As an investment and financial advice firm that works with over 20% of UK financial advisers and with £25bn of assets on our platform, my firm True Potential has swathes of up-to-the-minute data on client behaviour and attitudes. We can see a persistent savings gap that continues to grow wider. Advisers are the industry’s canary in the coalmine – they can see what the future of household finances looks like and are vital to reversing the trend of declining financial resilience.
That is why the next problem that the FCA needs to address is the looming crisis of an ageing pool of financial advisers. As seasoned professionals near retirement, a dearth of fresh talent entering the field exacerbates an already concerning situation. Just 6% of financial advisers are under the age of 30, with the majority approaching retirement age. It is of the utmost importance that the FCA looks at ways to encourage an influx of a fresh generation of advisers, failure to do so will ensure that a significant knowledge gap will emerge within the industry in the years to come, which no amount of well-intentioned regulation will fix.
The lack of financial advisers is already having a noticeable impact on the UK. The abysmal savings rates among millennials is just one example of the need for the industry to be opened up to more talent. Our research shows that almost two thirds of millennials – those aged between 27 and 42 – have never spoken to a financial adviser and one in four are not saving anything at all.
This is a generational time bomb of people who are sleepwalking into a shock in later life. Without advisers to help to guide and encourage young people to start saving earlier, millions face having no safety net, making even modest financial goals such as going on holiday or covering an emergency expense more difficult. As millennials face deeper economic challenges than most of us can remember, such as soaring housing costs and inflation, stagnant wages, and mounting student debt, it is essential that the FCA takes a proactive stance in promoting responsible financial practices.

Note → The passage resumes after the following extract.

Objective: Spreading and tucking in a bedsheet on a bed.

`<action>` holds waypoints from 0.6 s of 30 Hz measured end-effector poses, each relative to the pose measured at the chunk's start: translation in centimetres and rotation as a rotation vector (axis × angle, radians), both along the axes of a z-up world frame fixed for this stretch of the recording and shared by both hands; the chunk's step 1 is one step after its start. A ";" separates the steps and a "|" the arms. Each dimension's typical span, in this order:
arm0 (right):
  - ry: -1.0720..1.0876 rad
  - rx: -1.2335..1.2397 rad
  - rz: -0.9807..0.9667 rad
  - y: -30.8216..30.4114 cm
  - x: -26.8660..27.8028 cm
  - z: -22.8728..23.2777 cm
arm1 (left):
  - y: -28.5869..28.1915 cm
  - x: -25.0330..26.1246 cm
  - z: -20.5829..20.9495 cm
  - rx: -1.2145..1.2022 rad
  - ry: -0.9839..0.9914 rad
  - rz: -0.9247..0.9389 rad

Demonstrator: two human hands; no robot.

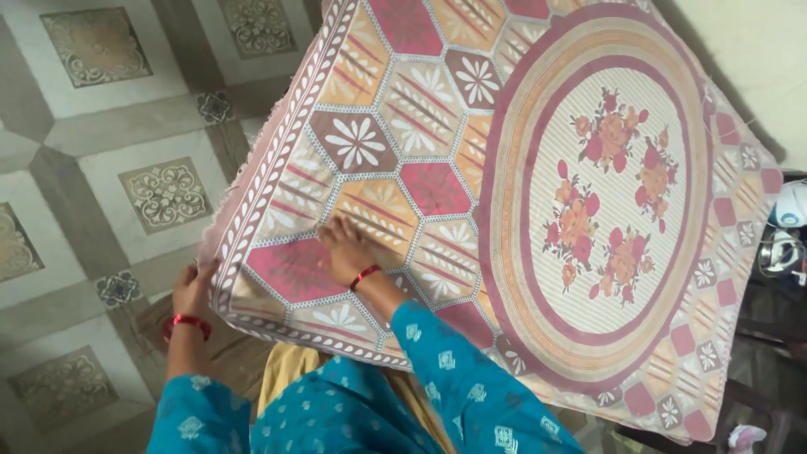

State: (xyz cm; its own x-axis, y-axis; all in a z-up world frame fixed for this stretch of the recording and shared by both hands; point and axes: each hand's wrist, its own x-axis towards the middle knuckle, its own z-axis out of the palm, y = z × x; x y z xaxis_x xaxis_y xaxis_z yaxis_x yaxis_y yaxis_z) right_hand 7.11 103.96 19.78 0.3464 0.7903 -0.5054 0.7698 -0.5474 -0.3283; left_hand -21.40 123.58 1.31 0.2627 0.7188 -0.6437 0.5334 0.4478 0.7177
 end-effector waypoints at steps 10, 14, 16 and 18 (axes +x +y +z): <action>0.026 -0.267 0.034 5.3 -0.3 6.9 | 0.0 4.6 4.9 0.344 0.470 0.015; 0.006 -0.172 0.076 1.0 -0.2 4.0 | -1.4 6.9 12.4 0.352 0.633 -0.048; -0.025 -0.068 0.115 -1.2 -0.1 1.4 | -2.4 7.6 15.1 0.373 0.691 -0.177; -0.010 -0.122 0.130 -2.7 -0.9 2.3 | -4.8 7.3 15.5 0.460 0.695 -0.271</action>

The FCA is 10 years old now and despite commendable attempts at reform of some areas through the likes of the Retail Distribution Review (RDR) and the Financial Advice Market Review (FAMR), the saving gap in the UK has continued to grow. As adviser remuneration shifted away from sales commissions and towards fees paid directly by clients that can afford ongoing advice, so too did the role of the adviser. Across the industry, it has become much more about servicing existing wealthier clients versus finding new ones with relatively small amounts to invest.

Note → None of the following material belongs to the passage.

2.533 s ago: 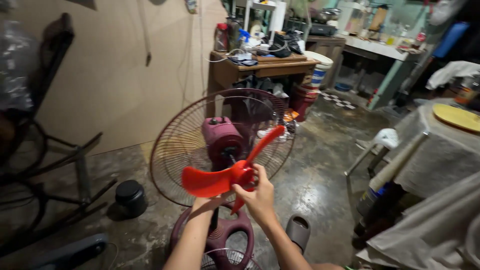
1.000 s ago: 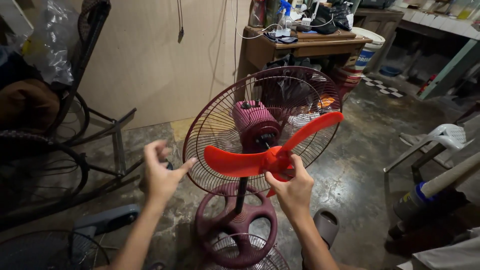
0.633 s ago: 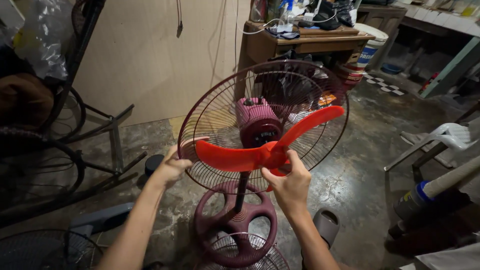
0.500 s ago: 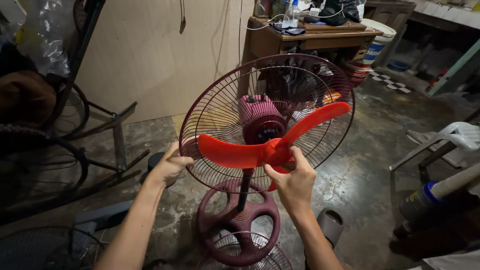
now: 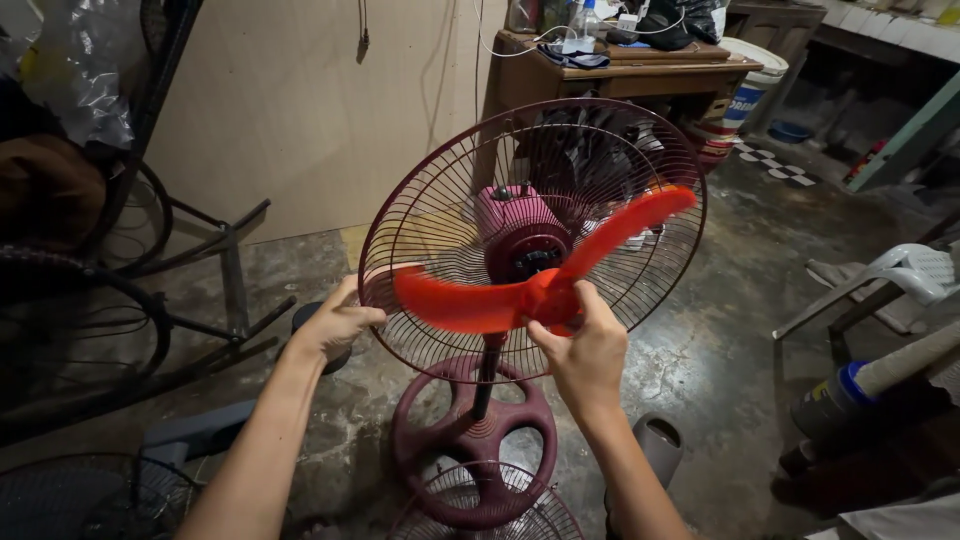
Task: The person assembles a standing electric fan by attaching the red fan blades to the motor shaft, securing them with a black nut, and then fitting the front wire cage over the blades. The person repeatedly removes and reattaches the blades and cage during the process.
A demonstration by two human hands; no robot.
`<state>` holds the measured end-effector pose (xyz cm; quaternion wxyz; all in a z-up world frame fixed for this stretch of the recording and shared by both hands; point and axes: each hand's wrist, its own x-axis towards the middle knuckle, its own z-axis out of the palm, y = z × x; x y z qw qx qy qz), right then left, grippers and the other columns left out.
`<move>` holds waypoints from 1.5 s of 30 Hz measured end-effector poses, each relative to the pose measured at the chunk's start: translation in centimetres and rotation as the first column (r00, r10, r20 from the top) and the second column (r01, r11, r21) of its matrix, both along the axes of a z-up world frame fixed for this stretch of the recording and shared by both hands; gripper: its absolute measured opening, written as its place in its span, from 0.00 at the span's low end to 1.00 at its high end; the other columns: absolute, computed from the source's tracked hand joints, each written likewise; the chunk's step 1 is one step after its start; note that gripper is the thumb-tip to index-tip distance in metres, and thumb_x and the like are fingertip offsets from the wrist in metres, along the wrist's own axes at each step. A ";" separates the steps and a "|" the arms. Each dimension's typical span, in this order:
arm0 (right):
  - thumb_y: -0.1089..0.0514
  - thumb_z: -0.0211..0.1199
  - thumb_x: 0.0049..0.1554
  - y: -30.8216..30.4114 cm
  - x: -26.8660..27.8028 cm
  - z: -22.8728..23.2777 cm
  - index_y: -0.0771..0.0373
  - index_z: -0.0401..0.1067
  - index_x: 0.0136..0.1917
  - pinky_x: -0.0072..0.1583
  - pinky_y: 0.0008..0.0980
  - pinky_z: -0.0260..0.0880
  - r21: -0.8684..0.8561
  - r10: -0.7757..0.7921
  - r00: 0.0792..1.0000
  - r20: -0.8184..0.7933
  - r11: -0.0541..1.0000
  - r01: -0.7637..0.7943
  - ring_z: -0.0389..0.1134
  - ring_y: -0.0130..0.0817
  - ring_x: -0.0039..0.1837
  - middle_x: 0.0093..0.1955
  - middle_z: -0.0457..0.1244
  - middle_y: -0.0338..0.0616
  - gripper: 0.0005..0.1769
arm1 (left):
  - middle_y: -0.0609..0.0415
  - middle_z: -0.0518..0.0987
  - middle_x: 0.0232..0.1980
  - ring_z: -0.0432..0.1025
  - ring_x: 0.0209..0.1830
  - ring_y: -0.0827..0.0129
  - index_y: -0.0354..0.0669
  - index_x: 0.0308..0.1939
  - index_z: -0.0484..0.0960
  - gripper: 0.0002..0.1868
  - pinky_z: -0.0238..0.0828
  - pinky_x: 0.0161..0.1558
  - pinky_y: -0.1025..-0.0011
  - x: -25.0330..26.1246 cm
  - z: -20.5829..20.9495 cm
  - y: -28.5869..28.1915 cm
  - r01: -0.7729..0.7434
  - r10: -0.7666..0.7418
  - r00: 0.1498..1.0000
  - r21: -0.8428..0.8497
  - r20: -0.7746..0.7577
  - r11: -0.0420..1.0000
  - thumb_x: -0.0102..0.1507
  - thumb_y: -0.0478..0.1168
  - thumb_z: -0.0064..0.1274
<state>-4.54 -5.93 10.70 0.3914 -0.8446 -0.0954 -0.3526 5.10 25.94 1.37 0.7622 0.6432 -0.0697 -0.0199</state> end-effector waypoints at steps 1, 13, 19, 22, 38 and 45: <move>0.60 0.77 0.42 0.0 -0.1 -0.1 0.69 0.72 0.58 0.53 0.36 0.76 -0.061 -0.020 0.999 0.041 0.998 0.023 0.76 0.41 0.50 0.48 0.71 0.51 0.31 | 0.49 0.77 0.64 0.73 0.60 0.61 0.41 0.69 0.71 0.38 0.72 0.55 0.65 0.0 -0.3 0.2 -0.021 0.021 0.999 0.023 -0.032 1.000 0.53 0.20 0.52; 0.62 0.76 0.44 -0.3 -0.8 -0.4 0.68 0.69 0.63 0.55 0.34 0.79 0.002 0.001 1.000 0.015 1.000 -0.001 0.76 0.40 0.53 0.52 0.69 0.51 0.35 | 0.49 0.77 0.66 0.70 0.67 0.63 0.36 0.69 0.71 0.38 0.65 0.64 0.66 -0.8 0.4 -0.9 0.162 -0.167 0.964 0.040 0.206 0.986 0.52 0.19 0.44; 0.62 0.77 0.43 -0.5 -2.6 -1.4 0.69 0.69 0.65 0.55 0.38 0.76 -0.135 -0.075 0.992 0.101 0.987 0.089 0.73 0.46 0.55 0.57 0.67 0.55 0.37 | 0.43 0.78 0.63 0.72 0.63 0.60 0.27 0.68 0.72 0.36 0.67 0.65 0.65 -1.7 1.5 -2.0 0.226 -0.193 0.925 -0.065 0.326 0.972 0.53 0.23 0.46; 0.61 0.77 0.43 -0.7 -2.8 -1.7 0.67 0.70 0.65 0.56 0.39 0.76 -0.145 -0.085 0.993 0.083 0.985 0.097 0.73 0.45 0.55 0.57 0.67 0.53 0.37 | 0.45 0.77 0.64 0.71 0.64 0.62 0.31 0.68 0.70 0.41 0.65 0.65 0.65 -2.7 2.9 -2.6 0.133 -0.104 0.976 -0.147 0.190 0.980 0.47 0.23 0.42; 0.57 0.81 0.41 -0.4 0.0 -2.4 0.64 0.71 0.62 0.50 0.40 0.76 -0.211 -0.100 0.983 0.151 0.969 0.131 0.73 0.45 0.51 0.54 0.66 0.51 0.38 | 0.39 0.71 0.72 0.65 0.74 0.52 0.35 0.76 0.59 0.55 0.58 0.72 0.55 -1.1 4.8 -1.2 0.392 -0.355 0.910 -0.165 0.214 0.905 0.40 0.36 0.52; 0.57 0.80 0.41 -0.3 -0.1 -2.2 0.68 0.70 0.64 0.50 0.40 0.76 -0.148 -0.074 0.988 0.135 0.985 0.094 0.73 0.45 0.51 0.53 0.66 0.53 0.39 | 0.42 0.70 0.73 0.65 0.74 0.55 0.36 0.75 0.61 0.54 0.58 0.76 0.58 -0.8 4.7 -1.3 0.420 -0.385 0.897 -0.146 0.219 0.896 0.41 0.29 0.49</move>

All is not lost, however. As a large and resourceful firm driven to play our part in tackling the savings gap, we created a head office team dedicated to finding and servicing younger clients looking to get started. Video calls and secure messages from people in their 20s and 30s looking to invest £50 or £500 are a daily occurrence and one that gives me confidence that the savings gap can be closed.
I’d urge the FCA to go further and attract a new wave of financial advisers into the industry to engage the next generation of retirees. It is imperative that the FCA adopts a holistic approach, combining effective regulation with proactive measures to bridge the advice gap and promote a culture of financial literacy. The FCA can further safeguard the interests of consumers and address the long-term challenges faced by the financial advice industry by using its powers to tackle these underlying issues head-on.